* Work to complete:
The whole listing below needs to be duplicated exactly, pictures aside.
The data Block Start
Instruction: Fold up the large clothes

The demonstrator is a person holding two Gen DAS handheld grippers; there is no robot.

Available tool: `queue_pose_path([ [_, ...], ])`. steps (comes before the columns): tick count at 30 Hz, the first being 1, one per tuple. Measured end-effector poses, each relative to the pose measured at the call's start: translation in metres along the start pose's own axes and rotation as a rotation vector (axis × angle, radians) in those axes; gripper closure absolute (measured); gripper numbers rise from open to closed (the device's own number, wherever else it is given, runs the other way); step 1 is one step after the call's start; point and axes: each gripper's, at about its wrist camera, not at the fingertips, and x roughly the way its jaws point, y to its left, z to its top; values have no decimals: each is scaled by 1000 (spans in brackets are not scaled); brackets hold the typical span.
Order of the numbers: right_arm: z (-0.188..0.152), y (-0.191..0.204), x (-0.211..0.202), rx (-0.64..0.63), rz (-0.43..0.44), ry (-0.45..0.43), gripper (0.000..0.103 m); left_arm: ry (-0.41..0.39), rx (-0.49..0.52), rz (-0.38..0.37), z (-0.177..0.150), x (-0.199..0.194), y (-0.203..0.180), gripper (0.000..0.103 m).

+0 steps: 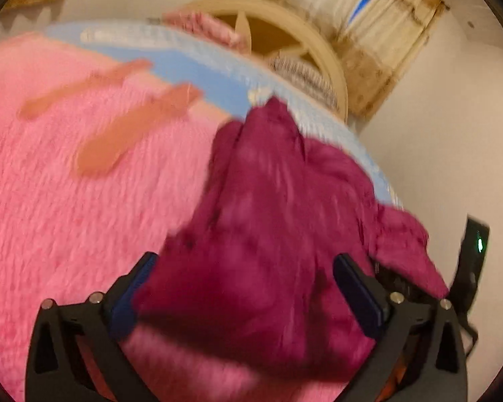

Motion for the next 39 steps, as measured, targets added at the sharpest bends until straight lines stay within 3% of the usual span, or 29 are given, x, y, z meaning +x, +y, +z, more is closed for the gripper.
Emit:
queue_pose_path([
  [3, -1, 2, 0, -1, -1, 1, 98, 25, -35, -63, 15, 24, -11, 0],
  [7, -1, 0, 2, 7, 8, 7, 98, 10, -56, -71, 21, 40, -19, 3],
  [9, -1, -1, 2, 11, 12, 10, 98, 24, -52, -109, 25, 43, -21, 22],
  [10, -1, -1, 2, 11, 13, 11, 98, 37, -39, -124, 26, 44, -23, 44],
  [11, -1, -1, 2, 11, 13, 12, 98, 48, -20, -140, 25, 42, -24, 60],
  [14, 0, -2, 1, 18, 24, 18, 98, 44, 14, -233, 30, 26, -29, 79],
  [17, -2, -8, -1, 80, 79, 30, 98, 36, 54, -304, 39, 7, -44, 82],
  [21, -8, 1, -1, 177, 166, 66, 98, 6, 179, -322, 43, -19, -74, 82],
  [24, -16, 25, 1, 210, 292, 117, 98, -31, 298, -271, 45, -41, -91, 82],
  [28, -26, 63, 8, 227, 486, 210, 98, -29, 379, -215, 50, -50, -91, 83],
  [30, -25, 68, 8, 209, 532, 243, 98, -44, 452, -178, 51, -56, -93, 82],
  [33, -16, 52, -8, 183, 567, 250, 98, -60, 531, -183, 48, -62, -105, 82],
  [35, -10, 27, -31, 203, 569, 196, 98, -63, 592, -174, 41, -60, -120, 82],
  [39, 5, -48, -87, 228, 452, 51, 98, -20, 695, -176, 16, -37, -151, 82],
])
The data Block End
* Response below:
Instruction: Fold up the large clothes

The demonstrator is a person holding two Gen DAS handheld grippers; there is no robot.

Available tool: `queue_pose_path([ [_, ...], ])`. steps (comes before the columns): tick count at 30 Hz, the first being 1, one per tuple. Measured end-effector poses, each relative to the pose measured at the call's start: translation in metres along the start pose's own axes and rotation as a rotation vector (axis × angle, radians) in those axes; gripper closure absolute (measured); gripper numbers rise from open to closed (the device's own number, wherever else it is given, runs the other way); step 1 is one step after the call's start; point and axes: each gripper's, at about its wrist camera, not at the fingertips, and x roughly the way its jaws point, y to its left, z to its top; values have no decimals: each is scaled by 1000 (spans in brackets are not scaled); brackets hold the typical span.
Order of the numbers: right_arm: z (-0.188..0.152), y (-0.191..0.204), x (-0.211..0.202), rx (-0.64..0.63), rz (-0.43..0.44), ry (-0.45..0.43), gripper (0.000..0.103 m); left_arm: ry (-0.41..0.39), rx (-0.49..0.52), rz (-0.38..0.37), z (-0.177..0.150), x (-0.199..0.194), y (-0.203..0.180), gripper (0.000..0.103 m).

+0 steps: 

Motion for the next 39 steps, as measured, targets added at the sharpest bends until straight lines stay within 3% of the usual span, or 29 are given, x, y, z meaning +x, +y, +z, more is closed for the gripper.
Emit:
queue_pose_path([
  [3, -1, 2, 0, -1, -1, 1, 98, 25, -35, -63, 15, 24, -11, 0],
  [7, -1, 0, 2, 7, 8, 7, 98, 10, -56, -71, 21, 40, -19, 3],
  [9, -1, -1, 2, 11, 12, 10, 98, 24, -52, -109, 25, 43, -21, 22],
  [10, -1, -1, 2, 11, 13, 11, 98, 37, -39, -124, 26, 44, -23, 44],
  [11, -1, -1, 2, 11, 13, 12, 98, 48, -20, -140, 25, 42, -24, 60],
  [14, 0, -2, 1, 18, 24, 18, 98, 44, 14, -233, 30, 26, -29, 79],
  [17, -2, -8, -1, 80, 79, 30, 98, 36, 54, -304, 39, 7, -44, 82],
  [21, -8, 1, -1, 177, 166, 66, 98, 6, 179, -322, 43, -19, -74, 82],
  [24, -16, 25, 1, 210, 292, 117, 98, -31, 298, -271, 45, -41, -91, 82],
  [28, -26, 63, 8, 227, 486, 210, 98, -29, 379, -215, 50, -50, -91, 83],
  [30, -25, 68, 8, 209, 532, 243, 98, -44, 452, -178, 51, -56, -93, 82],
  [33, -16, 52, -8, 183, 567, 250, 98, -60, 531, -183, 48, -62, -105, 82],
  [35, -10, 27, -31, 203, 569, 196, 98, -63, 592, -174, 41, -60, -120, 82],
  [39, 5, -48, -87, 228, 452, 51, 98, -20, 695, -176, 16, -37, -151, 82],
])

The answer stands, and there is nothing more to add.